ARTICLE 12 – Burden of proof

In the event of any disputes, it falls to the supplier to prove that they have performed their obligations correctly in a quantitative and qualitative manner.

ARTICLE 13 – Termination of the contract and penalties

13.1
In the event that the supplier breaches any one of its obligations, Belga Translations is entitled to terminate the contract unilaterally and without any formal notice whatsoever and without prejudice to its right to compensation. Notably in the following cases: the supplier

– is responsible for a breach or violation of one of the terms and conditions contained in this document;
– is subject of a bankruptcy or insolvency procedure or liquidation;
– is incompetent and/or neglects or fails to perform any one of its duties and obligations under these terms and conditions.

13.2
Belga Translations shall be entitled to cancel the order either in full or in part for work or services, by notification to the supplier at any time before delivery or execution, without incurring any liability towards the supplier other than payment for works or services already delivered or executed at the time of said notification.

13.3
If the works or services are not supplied or performed in accordance with the instructions provided in the purchase order or accompanying email, if the work submitted does not adhere to Belga Translations’ quality standards and, generally, for any breach on the part of the service provider in executing any one of the obligations referred to in the general terms and conditions of purchase or in the instructions accompanying the order, Belga Translations may:
– require the service provider to perform the work or services again within 2 days or
– consider the contract terminated for breach on the part of the service provider, regardless of whether Belga Translations has previously required the service provider to perform the work again or not,

– impose a penalty 50% of the overall amount of the order excluding taxes, uplifted by any sums that are claimed by Belga Translations’ client as a result of the service provider’s breach of their commitments and amounts that Belga Translations may incurred to improve or re-do the work that was previously entrusted to the service provider, and require the reimbursement of any part of invoices already paid.

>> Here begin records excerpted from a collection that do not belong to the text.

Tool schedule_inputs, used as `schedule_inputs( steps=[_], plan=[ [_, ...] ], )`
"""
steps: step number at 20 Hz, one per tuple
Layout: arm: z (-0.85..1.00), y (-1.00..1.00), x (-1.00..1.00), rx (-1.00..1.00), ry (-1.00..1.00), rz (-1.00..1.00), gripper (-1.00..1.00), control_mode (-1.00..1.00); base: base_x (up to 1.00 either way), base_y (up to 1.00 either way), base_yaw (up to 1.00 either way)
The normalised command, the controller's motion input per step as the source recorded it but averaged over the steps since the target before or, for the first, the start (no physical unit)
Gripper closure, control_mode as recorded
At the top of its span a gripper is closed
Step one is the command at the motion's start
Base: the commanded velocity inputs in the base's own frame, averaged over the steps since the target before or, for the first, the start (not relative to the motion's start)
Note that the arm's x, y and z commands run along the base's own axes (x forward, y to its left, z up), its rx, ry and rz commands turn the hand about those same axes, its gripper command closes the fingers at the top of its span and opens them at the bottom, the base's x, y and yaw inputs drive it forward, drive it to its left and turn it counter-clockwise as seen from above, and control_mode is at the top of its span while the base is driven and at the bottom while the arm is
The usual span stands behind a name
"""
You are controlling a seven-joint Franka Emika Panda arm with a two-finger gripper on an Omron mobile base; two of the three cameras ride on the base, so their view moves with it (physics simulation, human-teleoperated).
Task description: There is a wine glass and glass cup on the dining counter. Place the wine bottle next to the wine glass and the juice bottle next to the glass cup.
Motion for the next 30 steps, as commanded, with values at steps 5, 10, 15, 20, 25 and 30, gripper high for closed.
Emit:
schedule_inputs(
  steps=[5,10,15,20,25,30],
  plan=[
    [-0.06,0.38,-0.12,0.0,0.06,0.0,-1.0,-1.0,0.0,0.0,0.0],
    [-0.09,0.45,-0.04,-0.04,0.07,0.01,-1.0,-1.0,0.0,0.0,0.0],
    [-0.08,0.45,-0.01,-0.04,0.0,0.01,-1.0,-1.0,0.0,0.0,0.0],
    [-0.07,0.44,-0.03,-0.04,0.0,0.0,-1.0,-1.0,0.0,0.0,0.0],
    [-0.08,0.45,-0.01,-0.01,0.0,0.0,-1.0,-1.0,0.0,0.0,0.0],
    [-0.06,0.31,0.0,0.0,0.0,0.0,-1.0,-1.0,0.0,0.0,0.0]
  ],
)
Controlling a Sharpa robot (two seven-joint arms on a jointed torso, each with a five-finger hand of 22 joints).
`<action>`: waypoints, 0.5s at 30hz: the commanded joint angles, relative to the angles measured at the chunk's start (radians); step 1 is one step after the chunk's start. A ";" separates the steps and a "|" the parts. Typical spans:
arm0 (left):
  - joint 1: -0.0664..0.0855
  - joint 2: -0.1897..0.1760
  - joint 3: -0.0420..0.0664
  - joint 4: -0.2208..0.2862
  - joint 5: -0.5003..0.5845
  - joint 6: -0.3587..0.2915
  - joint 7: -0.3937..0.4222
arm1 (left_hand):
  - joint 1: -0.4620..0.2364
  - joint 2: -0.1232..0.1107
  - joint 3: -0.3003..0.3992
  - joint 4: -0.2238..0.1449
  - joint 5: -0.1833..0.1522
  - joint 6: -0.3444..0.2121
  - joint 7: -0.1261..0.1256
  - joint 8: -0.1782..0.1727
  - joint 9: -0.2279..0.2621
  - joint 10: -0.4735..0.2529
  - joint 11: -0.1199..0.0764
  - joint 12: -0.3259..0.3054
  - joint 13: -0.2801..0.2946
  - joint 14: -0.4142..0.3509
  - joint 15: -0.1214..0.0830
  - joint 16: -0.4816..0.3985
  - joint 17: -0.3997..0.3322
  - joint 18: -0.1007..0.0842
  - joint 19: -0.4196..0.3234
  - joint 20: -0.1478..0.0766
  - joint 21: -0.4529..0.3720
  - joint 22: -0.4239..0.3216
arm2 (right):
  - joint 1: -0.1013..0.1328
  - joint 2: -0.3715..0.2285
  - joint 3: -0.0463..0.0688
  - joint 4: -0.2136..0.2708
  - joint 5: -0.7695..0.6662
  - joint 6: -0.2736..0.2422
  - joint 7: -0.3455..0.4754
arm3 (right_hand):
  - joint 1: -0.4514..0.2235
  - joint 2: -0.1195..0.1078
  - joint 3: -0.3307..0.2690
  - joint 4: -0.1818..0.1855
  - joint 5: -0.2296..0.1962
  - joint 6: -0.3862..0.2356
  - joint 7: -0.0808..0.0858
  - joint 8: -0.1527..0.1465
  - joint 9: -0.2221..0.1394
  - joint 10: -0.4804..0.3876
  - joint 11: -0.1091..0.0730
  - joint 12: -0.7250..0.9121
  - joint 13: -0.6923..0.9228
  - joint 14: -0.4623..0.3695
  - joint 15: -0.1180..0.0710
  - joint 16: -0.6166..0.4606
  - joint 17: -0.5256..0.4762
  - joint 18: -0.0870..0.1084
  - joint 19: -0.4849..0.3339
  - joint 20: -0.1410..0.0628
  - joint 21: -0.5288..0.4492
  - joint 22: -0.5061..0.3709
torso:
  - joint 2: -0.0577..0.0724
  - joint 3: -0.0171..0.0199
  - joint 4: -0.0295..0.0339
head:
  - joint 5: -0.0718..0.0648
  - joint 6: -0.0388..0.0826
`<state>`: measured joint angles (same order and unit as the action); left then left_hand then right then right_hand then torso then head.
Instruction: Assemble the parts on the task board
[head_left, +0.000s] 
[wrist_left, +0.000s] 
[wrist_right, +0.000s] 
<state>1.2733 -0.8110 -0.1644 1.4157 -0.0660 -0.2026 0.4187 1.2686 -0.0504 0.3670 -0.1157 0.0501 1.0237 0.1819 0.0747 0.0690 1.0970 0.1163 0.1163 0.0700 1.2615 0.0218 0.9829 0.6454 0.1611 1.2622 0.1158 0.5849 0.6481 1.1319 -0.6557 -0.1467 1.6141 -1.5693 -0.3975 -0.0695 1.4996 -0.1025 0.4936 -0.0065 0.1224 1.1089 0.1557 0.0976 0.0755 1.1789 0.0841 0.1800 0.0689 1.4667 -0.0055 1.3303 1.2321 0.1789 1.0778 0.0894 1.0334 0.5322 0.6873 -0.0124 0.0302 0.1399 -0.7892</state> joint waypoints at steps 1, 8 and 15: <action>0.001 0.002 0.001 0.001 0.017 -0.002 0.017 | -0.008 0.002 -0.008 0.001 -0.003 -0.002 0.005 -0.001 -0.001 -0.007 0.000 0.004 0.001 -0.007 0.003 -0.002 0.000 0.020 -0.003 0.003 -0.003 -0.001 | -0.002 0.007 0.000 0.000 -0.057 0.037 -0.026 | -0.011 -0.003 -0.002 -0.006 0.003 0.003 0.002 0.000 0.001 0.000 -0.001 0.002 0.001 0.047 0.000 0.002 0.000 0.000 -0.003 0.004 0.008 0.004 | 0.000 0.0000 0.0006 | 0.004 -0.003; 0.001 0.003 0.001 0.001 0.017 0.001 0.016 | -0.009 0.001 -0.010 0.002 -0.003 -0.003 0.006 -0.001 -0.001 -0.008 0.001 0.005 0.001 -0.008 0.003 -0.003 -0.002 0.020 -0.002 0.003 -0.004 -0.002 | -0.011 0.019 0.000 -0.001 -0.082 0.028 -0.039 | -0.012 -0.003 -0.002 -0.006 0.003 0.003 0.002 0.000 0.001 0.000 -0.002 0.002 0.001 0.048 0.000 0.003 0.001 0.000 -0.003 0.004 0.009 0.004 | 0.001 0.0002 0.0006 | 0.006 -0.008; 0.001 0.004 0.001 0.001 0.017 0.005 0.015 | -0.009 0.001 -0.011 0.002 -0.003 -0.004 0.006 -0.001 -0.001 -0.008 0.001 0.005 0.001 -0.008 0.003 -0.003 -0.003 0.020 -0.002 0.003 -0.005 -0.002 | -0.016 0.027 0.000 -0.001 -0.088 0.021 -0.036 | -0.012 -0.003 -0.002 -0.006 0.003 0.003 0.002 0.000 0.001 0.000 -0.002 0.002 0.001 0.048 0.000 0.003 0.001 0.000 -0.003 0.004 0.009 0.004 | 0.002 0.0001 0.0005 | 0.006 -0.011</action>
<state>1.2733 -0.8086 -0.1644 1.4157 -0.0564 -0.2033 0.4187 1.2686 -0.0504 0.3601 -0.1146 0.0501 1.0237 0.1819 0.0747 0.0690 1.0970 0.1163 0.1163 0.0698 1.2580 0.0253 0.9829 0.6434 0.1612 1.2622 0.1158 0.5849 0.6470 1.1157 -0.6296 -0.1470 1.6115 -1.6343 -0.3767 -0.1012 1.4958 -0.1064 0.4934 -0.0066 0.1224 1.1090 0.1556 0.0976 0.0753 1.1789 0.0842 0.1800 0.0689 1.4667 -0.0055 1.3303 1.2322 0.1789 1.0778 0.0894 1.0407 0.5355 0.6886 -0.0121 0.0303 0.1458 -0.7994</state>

ARTICLE 14 – Applicable law in the event of dispute

Belgian law shall be exclusively applied to the contract concluded between Belga Translations and the supplier and to any dispute arising therefrom. Belga Translations’ place of establishment determines the applicable law by virtue of this clause.

Any dispute relating to the interpretation, execution, validity, conclusion or termination of the contract shall be resolved through the courts and tribunals located in Belgium.